Miso Broiled Mackerel with Potatoes and Spinach
(makes 2 large servings)
about 1 lb mackerel fillets (four small)
1 cup white miso paste
1/2 cup rice vinegar
about 1 lb white or fingerling potatoes, sliced to 1/2-inch pieces
about 1/2 lb fresh spinach
1 clove garlic, minced
2-3 tablespoons olive oil
salt and pepper to taste
Pat dry the fillets. Mix together the miso and vinegar. Spread about half the mixture in the bottom of a marinating dish. Place a double-layer of fine cheesecloth on top. Press the fillets firmly down, making sure the entire surface is directly on top of some marinade. Cover with another double-layer of cheesecloth. Brush or smooth on the rest of the marinade. Cover with plastic wrap and let chill for about 6 hours or up to overnight.
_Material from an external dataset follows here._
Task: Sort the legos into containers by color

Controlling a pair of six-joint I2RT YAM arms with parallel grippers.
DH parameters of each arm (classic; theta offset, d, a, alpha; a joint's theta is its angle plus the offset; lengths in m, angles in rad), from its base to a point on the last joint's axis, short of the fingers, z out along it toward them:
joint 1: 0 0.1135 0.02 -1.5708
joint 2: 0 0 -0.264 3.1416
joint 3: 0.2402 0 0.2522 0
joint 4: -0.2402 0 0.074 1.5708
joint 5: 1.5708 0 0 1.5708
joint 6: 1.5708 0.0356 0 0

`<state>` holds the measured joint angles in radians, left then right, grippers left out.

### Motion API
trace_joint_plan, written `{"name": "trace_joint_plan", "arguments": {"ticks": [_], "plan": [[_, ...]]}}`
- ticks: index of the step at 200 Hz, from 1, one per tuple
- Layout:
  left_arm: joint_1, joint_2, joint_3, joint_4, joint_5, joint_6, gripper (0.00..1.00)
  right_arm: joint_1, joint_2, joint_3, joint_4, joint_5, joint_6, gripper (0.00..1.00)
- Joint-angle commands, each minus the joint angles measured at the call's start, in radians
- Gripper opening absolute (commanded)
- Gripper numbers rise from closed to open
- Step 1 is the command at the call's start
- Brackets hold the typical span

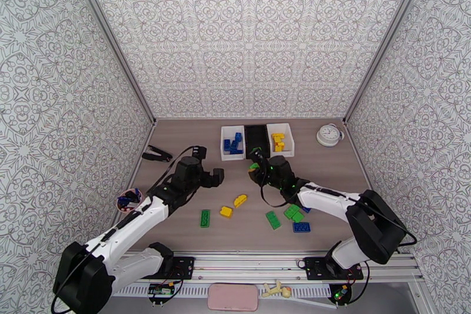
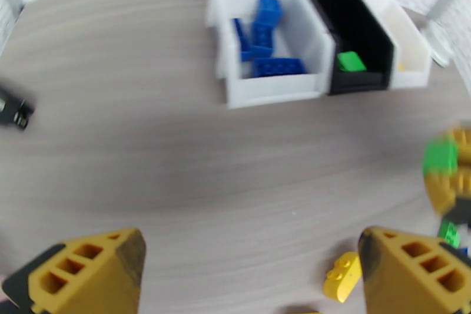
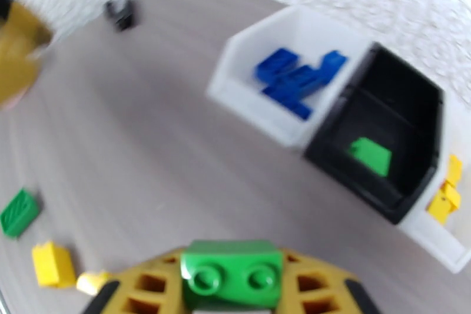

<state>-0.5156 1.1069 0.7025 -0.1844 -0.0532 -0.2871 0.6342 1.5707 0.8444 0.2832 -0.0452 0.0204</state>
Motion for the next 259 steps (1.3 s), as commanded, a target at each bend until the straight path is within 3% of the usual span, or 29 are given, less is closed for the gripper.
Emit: {"name": "trace_joint_plan", "arguments": {"ticks": [1, 53, 122, 186, 211, 230, 259], "plan": [[-0.067, -0.020, -0.010, 0.107, 0.047, 0.148, 1.00, -0.039, 0.076, 0.132, -0.017, 0.073, 0.072, 0.17], [-0.147, -0.043, -0.080, 0.258, 0.163, 0.259, 1.00, -0.122, 0.306, 0.418, -0.134, 0.145, 0.085, 0.17], [-0.157, -0.068, -0.096, 0.279, 0.165, 0.278, 1.00, -0.167, 0.559, 0.680, -0.204, 0.122, 0.037, 0.22], [-0.158, -0.078, -0.092, 0.239, 0.131, 0.250, 1.00, -0.167, 0.483, 0.624, -0.126, 0.110, 0.023, 0.69], [-0.158, -0.101, -0.089, 0.173, 0.018, 0.176, 1.00, -0.166, 0.414, 0.566, -0.108, 0.109, 0.007, 0.86], [-0.158, -0.123, -0.082, 0.066, -0.067, 0.085, 1.00, -0.168, 0.357, 0.509, -0.089, 0.086, -0.020, 0.94], [-0.156, -0.128, -0.061, -0.131, -0.189, -0.096, 1.00, -0.166, 0.267, 0.373, 0.005, 0.030, -0.076, 0.96]]}}
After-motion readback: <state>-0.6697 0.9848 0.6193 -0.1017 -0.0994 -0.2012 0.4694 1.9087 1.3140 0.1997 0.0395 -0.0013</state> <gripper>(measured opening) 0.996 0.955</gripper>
In a large, heavy-bottomed skillet, heat a couple tablespoons of oil and arrange the potato slices so that almost all pieces are flat against the pan. Season with salt and pepper, and let brown for a couple minutes over medium-high heat. Toss and cover to quicken their cooking without adding more oil for another couple minutes. Once potatoes are tender, add the spinach and garlic, and another pinch of salt and pepper. Cook about a minute until just wilted through.
Meanwhile, preheat broiler. Remove the fish fillets from the cheesecloth and place skin side-down in a roasting tray. Broil for about 2-3 minutes. Flip and broil another 2-3 minutes (depending on size) until the skin is just slightly crisped. Serve immediately with the potatoes and spinach.
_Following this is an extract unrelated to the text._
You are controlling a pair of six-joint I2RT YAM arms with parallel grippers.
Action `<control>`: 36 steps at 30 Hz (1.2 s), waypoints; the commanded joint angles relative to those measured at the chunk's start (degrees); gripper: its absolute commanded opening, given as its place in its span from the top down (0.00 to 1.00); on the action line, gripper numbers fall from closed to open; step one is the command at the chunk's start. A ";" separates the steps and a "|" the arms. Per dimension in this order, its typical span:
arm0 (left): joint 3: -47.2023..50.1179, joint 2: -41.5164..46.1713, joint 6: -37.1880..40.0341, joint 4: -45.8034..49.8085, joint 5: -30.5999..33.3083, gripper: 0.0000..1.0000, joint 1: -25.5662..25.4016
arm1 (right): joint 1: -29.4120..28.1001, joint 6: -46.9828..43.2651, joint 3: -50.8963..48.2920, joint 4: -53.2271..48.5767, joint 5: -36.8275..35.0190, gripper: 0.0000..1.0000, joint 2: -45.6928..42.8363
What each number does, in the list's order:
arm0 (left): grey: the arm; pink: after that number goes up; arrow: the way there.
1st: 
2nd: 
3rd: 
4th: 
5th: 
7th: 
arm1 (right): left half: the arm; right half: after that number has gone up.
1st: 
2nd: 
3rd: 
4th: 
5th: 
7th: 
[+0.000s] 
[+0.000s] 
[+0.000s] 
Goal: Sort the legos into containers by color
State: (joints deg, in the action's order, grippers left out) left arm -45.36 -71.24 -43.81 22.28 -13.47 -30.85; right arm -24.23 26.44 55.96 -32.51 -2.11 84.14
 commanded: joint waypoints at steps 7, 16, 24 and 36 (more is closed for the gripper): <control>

(for 2 large servings — I served mine for 3)
4 mackerel fillets (at $6.99/lb): $6.00
1 cup white miso (at $5.49/tub): $2.50
1/2 cup rice vinegar: $0.30
1 lb white potatoes: $1.50
1/2 lb fresh spinach: $1.50
salt, pepper, garlic clove, olive oil: $0.30
Three brownie points: With the plentiful omega-3 fatty acids found especially in mackerel, and only a splash of olive oil for the vegetables, this is a dish high in *good* fats. Mackerel is also high in B-vitamins like B12. And while high in sodium, fermented soybean paste, or miso, is a good source of that, too. Of course, leafy greens will boost your immune system, and fresh spinach is a power food with Vitamins K, A, C as well as protein and iron. And unlike meat and seafood, you’re better off for indulging in it as much as you want.
Eight maple leaves: Each of the main players of this meal was locally grown or caught, and brought to the Greenmarket last weekend. You don’t have to wait for any particular time of year to enjoy potatoes, mackerel and spinach, either. Or garlic. Miso paste and rice vinegar was not so local, alas, but I’m still pleased to find organic miso at most run-of-the-mill and Asian markets these days, which this one was.